L’histoire d’une compagnie expérimentale

Fondée officiellement en 1981, à Cesena, mais ayant officieusement pris corps bien avant, la compagnie théâtrale des Castellucci porte le nom du peintre italien Raphaël (en version italienne Raffaello Sanzio). En 2007, à l’occasion du Festival d’Avignon et de la présentation de Hey girl – une nouvelle mise en scène –, Jean-François Perrier interroge Romeo Castellucci à propos de cette référence au peintre de la Renaissance italienne. Selon Romeo Castellucci, cette référence à Raphaël vise à exprimer l’ambivalence propre au travail de la Socìetas, entre volonté de représentation et présence du vide: «[…] Raphaël était tourmenté dans ses tableaux par la perfection de la forme, des lumières, des volumes, des équilibres et en même temps, il avait le sentiment du doute et la perception de l’abîme. Cette ambivalence explique que nous l’ayons choisi comme figure tutélaire de notre travail.»

Lorsque nous nous penchons sur la Socìetas et, à plus forte raison, sur son noyau dur composé des trois membres de la famille des Castellucci, un détail saute aux yeux: ceux-ci ne sont pas directement issus du milieu théâtral. D’abord agriculteur, Romeo Castellucci pratique le théâtre – en amateur – durant sa jeunesse. Après cette formation agricole, il s’intéresse à la peinture et se tourne vers sa grande passion: l’histoire de l’art. Il étudie celle-ci à l’Académie des Beaux-Arts de Bologne et en sort diplômé en peinture et en scénographie. Influencé par le metteur en scène et acteur italien Carmelo Bene et le théoricien français Antonin Artaud, Romeo Castellucci se consacre alors à la mise en scène et à la scénographie des divers spectacles de la compagnie.

Sa future femme, Chiara Guidi, suit un parcours en histoire de l’art à l’Université de Bologne et obtient une licence ès Lettres.
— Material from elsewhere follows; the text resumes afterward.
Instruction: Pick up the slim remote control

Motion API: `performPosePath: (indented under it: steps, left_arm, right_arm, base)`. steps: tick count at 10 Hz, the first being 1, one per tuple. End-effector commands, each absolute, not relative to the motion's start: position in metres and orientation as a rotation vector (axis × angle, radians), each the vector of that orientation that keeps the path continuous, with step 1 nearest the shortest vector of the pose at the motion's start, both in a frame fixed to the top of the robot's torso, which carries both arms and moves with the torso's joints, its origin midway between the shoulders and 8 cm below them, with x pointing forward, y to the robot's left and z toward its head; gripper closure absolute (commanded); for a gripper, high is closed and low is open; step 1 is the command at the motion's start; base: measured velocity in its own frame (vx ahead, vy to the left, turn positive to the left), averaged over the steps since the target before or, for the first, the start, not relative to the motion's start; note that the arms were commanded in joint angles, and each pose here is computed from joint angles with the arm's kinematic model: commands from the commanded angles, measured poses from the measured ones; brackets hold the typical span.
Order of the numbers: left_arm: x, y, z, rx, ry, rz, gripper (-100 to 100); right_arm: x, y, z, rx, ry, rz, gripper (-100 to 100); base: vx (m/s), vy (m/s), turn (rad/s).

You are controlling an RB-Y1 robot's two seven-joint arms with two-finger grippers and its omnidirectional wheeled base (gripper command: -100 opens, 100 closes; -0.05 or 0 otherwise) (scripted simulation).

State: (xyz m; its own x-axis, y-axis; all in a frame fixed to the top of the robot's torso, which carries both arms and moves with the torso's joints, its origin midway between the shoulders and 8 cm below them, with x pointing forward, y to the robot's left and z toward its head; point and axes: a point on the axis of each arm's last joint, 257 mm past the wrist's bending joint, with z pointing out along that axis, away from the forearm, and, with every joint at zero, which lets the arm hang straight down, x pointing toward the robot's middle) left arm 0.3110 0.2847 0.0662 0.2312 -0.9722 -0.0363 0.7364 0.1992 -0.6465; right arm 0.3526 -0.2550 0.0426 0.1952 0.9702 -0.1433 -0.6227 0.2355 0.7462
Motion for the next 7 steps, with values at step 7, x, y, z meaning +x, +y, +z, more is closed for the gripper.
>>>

Au sein de la Socìetas, celle-ci s’occupe de la coproduction artistique des différents spectacles, des processus d’écritures liés aux textes, ainsi que de la carrière vocale des acteurs. Quant à Claudia Castellucci, outre sa formation de comédienne, elle a également étudié à l’Académie des Beaux-Arts de Bologne et travaille à l’élaboration de textes théoriques et dramatiques pour la compagnie. C’est cette dernière qui a rédigé le texte que l’on peut considérer comme une sorte de manifeste de la compagnie et qui a été leur première véritable œuvre dramatique: Santa Sofia Teatro Khmer, manifeste d’un théâtre iconoclaste (1986).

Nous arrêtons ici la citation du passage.